## YOUR TASK
Extract every record, keeping each one exactly as it is.

## TASK MATERIAL
######
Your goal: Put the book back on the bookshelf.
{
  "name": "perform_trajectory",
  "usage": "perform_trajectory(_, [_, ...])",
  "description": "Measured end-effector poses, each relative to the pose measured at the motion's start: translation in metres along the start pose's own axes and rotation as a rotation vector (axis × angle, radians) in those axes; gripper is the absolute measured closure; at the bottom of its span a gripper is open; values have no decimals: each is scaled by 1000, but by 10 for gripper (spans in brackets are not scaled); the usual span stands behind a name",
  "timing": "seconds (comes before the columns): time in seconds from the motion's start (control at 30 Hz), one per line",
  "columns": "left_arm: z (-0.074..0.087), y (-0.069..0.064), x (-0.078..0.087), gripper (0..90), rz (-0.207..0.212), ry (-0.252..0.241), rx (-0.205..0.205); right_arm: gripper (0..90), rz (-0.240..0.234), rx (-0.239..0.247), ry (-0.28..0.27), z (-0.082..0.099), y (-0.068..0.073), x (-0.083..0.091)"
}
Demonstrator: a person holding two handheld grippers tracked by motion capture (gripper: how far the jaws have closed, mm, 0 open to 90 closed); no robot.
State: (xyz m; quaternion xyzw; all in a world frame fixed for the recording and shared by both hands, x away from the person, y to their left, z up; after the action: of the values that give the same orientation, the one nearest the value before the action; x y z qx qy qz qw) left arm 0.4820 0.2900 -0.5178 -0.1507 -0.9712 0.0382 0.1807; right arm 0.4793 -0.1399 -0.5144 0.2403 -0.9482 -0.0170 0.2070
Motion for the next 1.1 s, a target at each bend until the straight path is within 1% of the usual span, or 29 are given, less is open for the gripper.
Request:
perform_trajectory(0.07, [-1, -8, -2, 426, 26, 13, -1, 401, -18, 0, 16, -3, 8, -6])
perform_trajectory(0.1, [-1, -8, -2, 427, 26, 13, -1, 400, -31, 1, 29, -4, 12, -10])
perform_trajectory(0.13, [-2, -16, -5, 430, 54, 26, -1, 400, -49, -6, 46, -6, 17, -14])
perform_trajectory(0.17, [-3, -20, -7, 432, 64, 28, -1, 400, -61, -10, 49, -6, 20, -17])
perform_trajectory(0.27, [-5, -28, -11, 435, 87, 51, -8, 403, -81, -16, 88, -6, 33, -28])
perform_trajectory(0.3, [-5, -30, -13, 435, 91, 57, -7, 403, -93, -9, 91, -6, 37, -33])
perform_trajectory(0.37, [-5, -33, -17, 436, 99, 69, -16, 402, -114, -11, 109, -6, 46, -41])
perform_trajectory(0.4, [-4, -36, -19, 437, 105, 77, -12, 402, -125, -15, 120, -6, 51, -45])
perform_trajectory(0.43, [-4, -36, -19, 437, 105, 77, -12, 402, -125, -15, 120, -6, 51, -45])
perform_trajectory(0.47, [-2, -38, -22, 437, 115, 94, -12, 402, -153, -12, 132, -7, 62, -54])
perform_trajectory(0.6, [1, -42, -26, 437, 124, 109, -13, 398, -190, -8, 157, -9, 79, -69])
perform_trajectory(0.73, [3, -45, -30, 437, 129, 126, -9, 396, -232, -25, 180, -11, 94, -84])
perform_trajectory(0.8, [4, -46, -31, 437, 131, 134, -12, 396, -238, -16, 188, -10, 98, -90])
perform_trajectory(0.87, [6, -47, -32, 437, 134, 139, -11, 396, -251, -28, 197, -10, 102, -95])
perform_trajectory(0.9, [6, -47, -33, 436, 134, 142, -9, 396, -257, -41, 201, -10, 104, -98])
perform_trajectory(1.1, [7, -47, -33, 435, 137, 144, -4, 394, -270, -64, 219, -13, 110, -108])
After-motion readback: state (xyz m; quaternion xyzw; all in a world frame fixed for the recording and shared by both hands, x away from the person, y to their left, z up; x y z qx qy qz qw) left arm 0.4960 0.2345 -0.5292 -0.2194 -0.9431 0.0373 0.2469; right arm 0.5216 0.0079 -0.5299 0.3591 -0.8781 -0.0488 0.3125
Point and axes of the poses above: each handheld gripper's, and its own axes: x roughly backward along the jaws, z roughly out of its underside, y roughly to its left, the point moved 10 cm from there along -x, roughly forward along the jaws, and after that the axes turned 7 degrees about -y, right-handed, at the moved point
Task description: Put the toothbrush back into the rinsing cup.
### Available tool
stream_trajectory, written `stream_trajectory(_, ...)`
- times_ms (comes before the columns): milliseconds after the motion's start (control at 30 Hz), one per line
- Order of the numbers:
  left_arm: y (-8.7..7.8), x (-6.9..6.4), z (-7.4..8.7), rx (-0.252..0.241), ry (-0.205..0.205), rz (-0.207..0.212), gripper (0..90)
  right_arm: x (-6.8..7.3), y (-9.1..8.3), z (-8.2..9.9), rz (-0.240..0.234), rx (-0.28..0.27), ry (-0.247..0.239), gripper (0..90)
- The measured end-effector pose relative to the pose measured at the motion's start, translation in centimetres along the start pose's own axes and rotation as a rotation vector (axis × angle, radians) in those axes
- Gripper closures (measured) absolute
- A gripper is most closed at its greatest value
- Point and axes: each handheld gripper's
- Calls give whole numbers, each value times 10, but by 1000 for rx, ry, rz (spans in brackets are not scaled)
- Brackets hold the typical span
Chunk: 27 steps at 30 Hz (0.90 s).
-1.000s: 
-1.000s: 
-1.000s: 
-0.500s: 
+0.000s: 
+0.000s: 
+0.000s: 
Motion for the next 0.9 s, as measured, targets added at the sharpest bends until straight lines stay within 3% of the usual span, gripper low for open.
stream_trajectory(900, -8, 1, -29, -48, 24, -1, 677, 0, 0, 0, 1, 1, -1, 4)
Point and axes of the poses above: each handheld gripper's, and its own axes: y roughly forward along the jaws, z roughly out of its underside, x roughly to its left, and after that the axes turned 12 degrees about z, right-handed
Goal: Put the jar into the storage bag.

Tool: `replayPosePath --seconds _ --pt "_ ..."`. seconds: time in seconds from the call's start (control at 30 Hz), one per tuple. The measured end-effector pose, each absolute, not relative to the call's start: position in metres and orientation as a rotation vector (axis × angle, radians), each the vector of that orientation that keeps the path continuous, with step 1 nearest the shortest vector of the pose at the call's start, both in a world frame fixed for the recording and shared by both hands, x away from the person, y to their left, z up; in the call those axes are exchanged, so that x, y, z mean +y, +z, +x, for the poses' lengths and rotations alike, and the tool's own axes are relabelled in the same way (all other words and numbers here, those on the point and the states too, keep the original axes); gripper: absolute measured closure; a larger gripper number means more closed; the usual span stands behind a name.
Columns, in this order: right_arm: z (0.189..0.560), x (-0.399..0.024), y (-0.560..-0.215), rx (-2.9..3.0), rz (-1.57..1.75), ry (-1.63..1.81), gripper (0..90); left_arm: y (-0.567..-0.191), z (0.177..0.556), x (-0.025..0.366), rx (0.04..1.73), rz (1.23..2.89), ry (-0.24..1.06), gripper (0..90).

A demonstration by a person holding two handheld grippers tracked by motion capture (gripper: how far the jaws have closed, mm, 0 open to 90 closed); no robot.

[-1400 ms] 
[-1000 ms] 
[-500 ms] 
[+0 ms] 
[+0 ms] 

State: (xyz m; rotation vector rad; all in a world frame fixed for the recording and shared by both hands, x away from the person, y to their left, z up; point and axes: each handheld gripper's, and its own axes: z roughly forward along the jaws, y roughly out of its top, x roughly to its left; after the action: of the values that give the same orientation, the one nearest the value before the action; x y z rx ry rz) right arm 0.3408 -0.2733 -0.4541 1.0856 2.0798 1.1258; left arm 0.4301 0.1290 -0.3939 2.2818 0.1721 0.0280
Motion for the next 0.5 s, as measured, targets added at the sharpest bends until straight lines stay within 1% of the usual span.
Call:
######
## SOLUTION FOR THIS PROBLEM
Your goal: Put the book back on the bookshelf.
{
  "name": "perform_trajectory",
  "usage": "perform_trajectory(_, [_, ...])",
  "description": "Measured end-effector poses, each relative to the pose measured at the motion's start: translation in metres along the start pose's own axes and rotation as a rotation vector (axis × angle, radians) in those axes; gripper is the absolute measured closure; at the bottom of its span a gripper is open; values have no decimals: each is scaled by 1000, but by 10 for gripper (spans in brackets are not scaled); the usual span stands behind a name",
  "timing": "seconds (comes before the columns): time in seconds from the motion's start (control at 30 Hz), one per line",
  "columns": "left_arm: z (-0.074..0.087), y (-0.069..0.064), x (-0.078..0.087), gripper (0..90), rz (-0.207..0.212), ry (-0.252..0.241), rx (-0.205..0.205); right_arm: gripper (0..90), rz (-0.240..0.234), rx (-0.239..0.247), ry (-0.28..0.27), z (-0.082..0.099), y (-0.068..0.073), x (-0.083..0.091)"
}
Demonstrator: a person holding two handheld grippers tracked by motion capture (gripper: how far the jaws have closed, mm, 0 open to 90 closed); no robot.
State: (xyz m; quaternion xyzw; all in a world frame fixed for the recording and shared by both hands, x away from the person, y to their left, z up; after the action: of the values that give the same orientation, the one nearest the value before the action; x y z qx qy qz qw) left arm 0.4820 0.2900 -0.5178 -0.1507 -0.9712 0.0382 0.1807; right arm 0.4793 -0.1399 -0.5144 0.2403 -0.9482 -0.0170 0.2070
Motion for the next 1.1 s, a target at each bend until the straight path is within 1% of the usual span, or 29 are given, less is open for the gripper.
Request:
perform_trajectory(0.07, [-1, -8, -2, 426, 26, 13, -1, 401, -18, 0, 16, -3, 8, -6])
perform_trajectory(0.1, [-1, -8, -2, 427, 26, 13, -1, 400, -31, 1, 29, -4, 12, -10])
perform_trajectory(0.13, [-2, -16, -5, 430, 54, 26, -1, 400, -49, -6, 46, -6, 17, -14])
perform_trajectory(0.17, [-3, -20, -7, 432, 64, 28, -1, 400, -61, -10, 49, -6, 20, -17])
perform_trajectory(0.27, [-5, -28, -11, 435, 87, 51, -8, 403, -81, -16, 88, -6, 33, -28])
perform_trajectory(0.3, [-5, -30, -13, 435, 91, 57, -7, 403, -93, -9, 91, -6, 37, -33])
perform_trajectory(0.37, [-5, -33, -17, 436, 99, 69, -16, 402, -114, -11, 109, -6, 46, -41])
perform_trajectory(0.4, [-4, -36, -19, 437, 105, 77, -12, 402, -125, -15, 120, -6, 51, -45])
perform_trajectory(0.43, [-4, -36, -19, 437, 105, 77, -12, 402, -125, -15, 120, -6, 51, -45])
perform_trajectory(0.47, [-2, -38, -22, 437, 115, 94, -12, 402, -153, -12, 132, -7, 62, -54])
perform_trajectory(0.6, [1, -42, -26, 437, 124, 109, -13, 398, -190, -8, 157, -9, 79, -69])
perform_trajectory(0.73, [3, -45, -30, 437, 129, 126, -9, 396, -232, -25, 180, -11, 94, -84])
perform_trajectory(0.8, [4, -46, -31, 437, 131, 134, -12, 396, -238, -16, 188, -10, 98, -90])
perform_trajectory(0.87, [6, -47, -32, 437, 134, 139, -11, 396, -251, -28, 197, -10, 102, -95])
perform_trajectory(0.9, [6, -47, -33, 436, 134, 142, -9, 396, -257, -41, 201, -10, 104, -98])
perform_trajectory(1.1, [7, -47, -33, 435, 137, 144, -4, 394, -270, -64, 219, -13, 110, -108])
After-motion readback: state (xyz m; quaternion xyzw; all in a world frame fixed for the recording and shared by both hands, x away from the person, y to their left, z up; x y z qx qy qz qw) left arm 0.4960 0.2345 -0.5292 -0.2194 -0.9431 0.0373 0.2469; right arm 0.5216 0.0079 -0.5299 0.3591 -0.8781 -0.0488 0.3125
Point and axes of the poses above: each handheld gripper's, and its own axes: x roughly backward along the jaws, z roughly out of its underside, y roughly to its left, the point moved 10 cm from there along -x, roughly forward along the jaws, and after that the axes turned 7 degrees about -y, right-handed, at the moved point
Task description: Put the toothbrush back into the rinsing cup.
### Available tool
stream_trajectory, written `stream_trajectory(_, ...)`
- times_ms (comes before the columns): milliseconds after the motion's start (control at 30 Hz), one per line
- Order of the numbers:
  left_arm: y (-8.7..7.8), x (-6.9..6.4), z (-7.4..8.7), rx (-0.252..0.241), ry (-0.205..0.205), rz (-0.207..0.212), gripper (0..90)
  right_arm: x (-6.8..7.3), y (-9.1..8.3), z (-8.2..9.9), rz (-0.240..0.234), rx (-0.28..0.27), ry (-0.247..0.239), gripper (0..90)
- The measured end-effector pose relative to the pose measured at the motion's start, translation in centimetres along the start pose's own axes and rotation as a rotation vector (axis × angle, radians) in those axes
- Gripper closures (measured) absolute
- A gripper is most closed at its greatest value
- Point and axes: each handheld gripper's
- Calls give whole numbers, each value times 10, but by 1000 for rx, ry, rz (spans in brackets are not scaled)
- Brackets hold the typical span
Chunk: 27 steps at 30 Hz (0.90 s).
-1.000s: 
-1.000s: 
-1.000s: 
-0.500s: 
+0.000s: 
+0.000s: 
+0.000s: 
Motion for the next 0.9 s, as measured, targets added at the sharpest bends until straight lines stay within 3% of the usual span, gripper low for open.
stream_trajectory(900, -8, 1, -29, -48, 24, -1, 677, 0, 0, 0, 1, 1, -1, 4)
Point and axes of the poses above: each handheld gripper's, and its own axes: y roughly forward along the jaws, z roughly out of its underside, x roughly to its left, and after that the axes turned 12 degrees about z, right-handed
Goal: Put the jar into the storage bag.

Tool: `replayPosePath --seconds _ --pt "_ ..."`. seconds: time in seconds from the call's start (control at 30 Hz), one per tuple. The measured end-effector pose, each absolute, not relative to the call's start: position in metres and orientation as a rotation vector (axis × angle, radians), each the vector of that orientation that keeps the path continuous, with step 1 nearest the shortest vector of the pose at the call's start, both in a world frame fixed for the recording and shared by both hands, x away from the person, y to their left, z up; in the call those axes are exchanged, so that x, y, z mean +y, +z, +x, for the poses' lengths and rotations alike, and the tool's own axes are relabelled in the same way (all other words and numbers here, those on the point and the states too, keep the original axes); gripper: absolute measured closure; a larger gripper number means more closed; the usual span stands behind a name.
Columns, in this order: right_arm: z (0.189..0.560), x (-0.399..0.024), y (-0.560..-0.215), rx (-2.9..3.0), rz (-1.57..1.75), ry (-1.63..1.81), gripper (0..90); left_arm: y (-0.567..-0.191), z (0.177..0.556), x (-0.025..0.366), rx (0.04..1.73), rz (1.23..2.89), ry (-0.24..1.06), gripper (0..90).

A demonstration by a person holding two handheld grippers tracked by motion capture (gripper: how far the jaws have closed, mm, 0 open to 90 closed); no robot.

[-1400 ms] 
[-1000 ms] 
[-500 ms] 
[+0 ms] 
[+0 ms] 

State: (xyz m; rotation vector rad; all in a world frame fixed for the recording and shared by both hands, x away from the person, y to their left, z up; point and axes: each handheld gripper's, and its own axes: z roughly forward along the jaws, y roughly out of its top, x roughly to its left; after the action: of the values that give the same orientation, the one nearest the value before the action; x y z rx ry rz) right arm 0.3408 -0.2733 -0.4541 1.0856 2.0798 1.1258; left arm 0.4301 0.1290 -0.3939 2.2818 0.1721 0.0280
Motion for the next 0.5 s, as measured, targets added at the sharpest bends until straight lines stay within 1% of the usual span.
Call:

The answer given above is complete.